Sobre os crimes realizados na comunidade, o pai citou situações de trabalho escravo, cárcere privado e até mesmo abuso sexual.

“Existe uma partilha financeira dentro do grupo: as pessoas vão para rua, trabalham, levam o dinheiro; e ela [Ana Vindoura] coloca a mão no dinheiro. Essa renda é distribuída entre algumas pessoas lá de dentro”, revelou.

“Eles costumam pegar pessoas pobres e acabam induzindo as mães e os pais a deixarem as crianças saírem pelo mundo com o trabalho missionário. É aí que acontecem as maiores atrocidades”.

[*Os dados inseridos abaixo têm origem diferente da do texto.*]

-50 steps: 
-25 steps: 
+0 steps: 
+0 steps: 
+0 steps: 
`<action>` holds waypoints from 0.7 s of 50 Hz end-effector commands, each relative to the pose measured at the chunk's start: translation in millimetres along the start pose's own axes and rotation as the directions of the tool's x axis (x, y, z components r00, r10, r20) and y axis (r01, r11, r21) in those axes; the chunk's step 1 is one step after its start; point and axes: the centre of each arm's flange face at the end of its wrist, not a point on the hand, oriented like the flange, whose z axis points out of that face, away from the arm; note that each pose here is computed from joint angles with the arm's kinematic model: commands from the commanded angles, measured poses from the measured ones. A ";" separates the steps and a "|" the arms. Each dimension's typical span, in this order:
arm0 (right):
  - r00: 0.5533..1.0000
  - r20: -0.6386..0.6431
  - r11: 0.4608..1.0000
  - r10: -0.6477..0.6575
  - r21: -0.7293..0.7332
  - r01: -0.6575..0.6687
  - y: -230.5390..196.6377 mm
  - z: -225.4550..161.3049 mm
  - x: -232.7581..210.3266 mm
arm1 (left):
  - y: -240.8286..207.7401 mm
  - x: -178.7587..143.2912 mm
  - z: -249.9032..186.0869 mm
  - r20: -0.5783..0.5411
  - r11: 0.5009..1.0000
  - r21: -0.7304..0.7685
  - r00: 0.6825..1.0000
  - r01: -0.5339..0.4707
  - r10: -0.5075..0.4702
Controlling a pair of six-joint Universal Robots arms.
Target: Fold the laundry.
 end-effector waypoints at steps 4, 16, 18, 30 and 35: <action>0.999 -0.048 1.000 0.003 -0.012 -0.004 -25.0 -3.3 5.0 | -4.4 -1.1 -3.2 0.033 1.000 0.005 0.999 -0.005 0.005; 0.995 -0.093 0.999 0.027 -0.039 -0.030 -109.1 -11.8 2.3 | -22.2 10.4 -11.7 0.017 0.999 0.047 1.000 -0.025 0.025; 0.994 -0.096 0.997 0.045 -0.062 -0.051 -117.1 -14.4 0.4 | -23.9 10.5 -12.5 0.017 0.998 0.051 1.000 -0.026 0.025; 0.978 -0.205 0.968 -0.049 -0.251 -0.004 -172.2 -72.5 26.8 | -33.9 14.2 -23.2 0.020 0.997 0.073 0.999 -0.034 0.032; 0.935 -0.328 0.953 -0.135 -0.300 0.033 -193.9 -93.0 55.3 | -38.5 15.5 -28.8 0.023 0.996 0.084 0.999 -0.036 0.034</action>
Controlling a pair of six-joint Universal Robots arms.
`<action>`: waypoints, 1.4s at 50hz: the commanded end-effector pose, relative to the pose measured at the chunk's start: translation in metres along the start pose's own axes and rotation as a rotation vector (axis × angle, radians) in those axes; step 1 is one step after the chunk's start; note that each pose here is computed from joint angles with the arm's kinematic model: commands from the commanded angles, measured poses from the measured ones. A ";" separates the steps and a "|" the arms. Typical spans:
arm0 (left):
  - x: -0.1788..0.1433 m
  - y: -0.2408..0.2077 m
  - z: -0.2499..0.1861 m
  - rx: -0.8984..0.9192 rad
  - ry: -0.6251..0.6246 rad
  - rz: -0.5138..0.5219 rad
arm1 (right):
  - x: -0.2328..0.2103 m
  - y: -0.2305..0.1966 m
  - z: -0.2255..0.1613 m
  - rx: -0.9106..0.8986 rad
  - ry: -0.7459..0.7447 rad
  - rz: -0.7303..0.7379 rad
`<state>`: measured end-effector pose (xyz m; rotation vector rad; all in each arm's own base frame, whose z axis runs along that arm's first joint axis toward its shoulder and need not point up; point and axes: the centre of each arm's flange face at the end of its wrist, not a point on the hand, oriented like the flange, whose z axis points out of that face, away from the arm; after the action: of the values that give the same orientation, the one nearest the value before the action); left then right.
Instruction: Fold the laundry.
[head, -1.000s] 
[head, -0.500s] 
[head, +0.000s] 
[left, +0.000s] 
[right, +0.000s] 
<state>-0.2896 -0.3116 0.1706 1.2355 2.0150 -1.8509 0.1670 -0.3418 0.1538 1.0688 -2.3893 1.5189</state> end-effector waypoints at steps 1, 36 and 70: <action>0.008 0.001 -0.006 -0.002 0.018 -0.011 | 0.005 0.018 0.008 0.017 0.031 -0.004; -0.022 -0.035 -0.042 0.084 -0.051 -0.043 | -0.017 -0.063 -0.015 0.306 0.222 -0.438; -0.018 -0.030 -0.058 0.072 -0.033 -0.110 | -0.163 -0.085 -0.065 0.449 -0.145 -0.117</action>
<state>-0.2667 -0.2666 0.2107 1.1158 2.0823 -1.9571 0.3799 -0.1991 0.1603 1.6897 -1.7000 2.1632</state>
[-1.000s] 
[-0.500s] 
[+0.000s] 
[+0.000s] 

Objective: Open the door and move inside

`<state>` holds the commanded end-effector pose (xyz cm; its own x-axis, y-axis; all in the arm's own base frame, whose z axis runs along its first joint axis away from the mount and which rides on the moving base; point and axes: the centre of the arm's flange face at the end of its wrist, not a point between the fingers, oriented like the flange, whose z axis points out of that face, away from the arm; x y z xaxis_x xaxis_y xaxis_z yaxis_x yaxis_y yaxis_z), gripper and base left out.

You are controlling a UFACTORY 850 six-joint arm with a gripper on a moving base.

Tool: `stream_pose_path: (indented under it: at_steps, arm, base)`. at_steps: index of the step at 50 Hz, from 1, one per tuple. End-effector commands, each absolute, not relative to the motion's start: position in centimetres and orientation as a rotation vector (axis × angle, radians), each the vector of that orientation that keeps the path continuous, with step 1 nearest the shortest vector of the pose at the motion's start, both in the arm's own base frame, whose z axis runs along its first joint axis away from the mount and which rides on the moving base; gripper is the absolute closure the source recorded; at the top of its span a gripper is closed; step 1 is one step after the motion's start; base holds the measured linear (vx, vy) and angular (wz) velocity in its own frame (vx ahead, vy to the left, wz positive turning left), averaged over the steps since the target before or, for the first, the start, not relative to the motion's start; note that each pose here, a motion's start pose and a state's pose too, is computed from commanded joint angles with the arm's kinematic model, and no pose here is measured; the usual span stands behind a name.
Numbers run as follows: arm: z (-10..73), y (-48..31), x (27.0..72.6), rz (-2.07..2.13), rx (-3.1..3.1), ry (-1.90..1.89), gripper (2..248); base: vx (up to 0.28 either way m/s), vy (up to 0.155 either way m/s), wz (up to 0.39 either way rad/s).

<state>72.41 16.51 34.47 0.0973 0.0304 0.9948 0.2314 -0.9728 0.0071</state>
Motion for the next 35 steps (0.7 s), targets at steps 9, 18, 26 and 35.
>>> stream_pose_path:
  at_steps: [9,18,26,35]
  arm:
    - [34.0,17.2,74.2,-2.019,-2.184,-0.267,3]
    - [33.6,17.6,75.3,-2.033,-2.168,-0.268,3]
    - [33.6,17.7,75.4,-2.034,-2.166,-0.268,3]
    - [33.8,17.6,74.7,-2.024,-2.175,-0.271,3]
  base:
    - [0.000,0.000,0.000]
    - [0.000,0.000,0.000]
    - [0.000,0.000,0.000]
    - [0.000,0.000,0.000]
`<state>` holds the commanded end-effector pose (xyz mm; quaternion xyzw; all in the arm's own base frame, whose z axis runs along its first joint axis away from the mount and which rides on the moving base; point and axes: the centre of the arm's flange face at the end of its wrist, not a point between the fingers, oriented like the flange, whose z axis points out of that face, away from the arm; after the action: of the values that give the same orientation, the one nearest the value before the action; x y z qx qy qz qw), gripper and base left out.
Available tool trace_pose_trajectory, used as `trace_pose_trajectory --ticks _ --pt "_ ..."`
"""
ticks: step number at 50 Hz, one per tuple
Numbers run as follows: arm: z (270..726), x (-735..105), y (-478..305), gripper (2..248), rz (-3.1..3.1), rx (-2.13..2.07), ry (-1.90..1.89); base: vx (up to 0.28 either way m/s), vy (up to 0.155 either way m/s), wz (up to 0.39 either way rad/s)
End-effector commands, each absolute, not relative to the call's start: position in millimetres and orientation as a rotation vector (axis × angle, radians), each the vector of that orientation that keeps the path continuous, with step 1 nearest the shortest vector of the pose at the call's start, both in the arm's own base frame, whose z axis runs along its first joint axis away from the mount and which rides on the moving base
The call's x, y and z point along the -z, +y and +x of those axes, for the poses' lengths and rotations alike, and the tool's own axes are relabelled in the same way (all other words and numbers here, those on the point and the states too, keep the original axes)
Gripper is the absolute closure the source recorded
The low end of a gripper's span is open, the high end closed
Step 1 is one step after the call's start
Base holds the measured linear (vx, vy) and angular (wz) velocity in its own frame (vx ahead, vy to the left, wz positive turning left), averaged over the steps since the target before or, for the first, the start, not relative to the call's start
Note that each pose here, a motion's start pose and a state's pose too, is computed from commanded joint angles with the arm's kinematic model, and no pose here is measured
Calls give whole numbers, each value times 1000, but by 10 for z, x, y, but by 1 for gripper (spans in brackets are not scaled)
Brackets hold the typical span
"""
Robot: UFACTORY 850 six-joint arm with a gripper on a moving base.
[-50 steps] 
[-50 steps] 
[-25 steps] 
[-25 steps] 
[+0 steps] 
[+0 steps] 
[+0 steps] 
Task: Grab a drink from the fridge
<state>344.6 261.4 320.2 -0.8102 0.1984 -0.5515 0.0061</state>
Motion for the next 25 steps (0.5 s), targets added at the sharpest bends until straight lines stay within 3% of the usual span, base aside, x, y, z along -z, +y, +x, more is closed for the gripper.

Sobre os abusos, o homem afirmou que a líder religiosa se diz ‘escolhida por Deus como profetiza’ e que promove ‘casamentos espirituais’ entre as adolescentes e os homens adultos da comunidade. “Alguns se aproveitam das meninas e acaba ocorrendo a conjunção carnal, ou na verdade os estupros. Já houve muitas situações iguais a esta, mas nenhuma vítima que conheci tem coragem de abrir a boca, por vergonha”, disse.

Há quatro anos o pai da menina fez uma denúncia na delegacia de Corumbá, quando a comunidade ainda residia em Goiás. No entanto, ele relata que até hoje várias vítimas ainda são feitas pelos membros da seita. “Eles destruíram famílias, induziram pessoas a venderem suas casas para dedicar todo dinheiro à seita e, depois, pregavam um pé na bunda. Não foram poucas pessoas, foram várias. Uma senhora perdeu uma chácara, outra pessoa perdeu uma casa, acabou o casamento, são muitos casos”, reforçou.

Resgatada pela polícia

Falando sobre a jovem resgatada no último dia 28 pela polícia, o homem que preferiu não ser identificado contou que, diferentemente do que foi dito por membros da seita à reportagem, de que a menina seria nervosa e agressiva, “ela era uma garota super normal”.
“A questão é que o procedimento da seita deixa a pessoa bitolada, sem contar a falta de nutrição, porque eles não se alimentam direito”, ressaltou.

Antigo morador da comunidade, Lúcio, o rapaz que denunciou à polícia o caso de Mariane, considera que as “coisas feitas lá não condizem com a fé”. Ele, que afirmou ter vivido bastante tempo com o grupo religioso, contou que conhece vários outras vítimas da seita. “Posso fazer uma lista de pelo menos 30 pessoas que saíram de lá por questões assim”.

Saiba mais

– Após o resgate de uma adolescente que seria uma das vítimas mantidas em cárcere privado, no fim do mês passado, pela seita, a líder religiosa Ana Vindoura chegou a ser presa.

– Porém, após audiência de custódia, a responsável pela instituição foi liberada pela Justiça.

– Mesmo após a conclusão do caso, a polícia segue com as investigações relacionadas às novas denúncias.

– A reportagem esteve no local quando a denúncia veio à tona. Tanto a líder Ana Vindoura Dias Luz quanto demais integrantes da comunidade negam qualquer crime.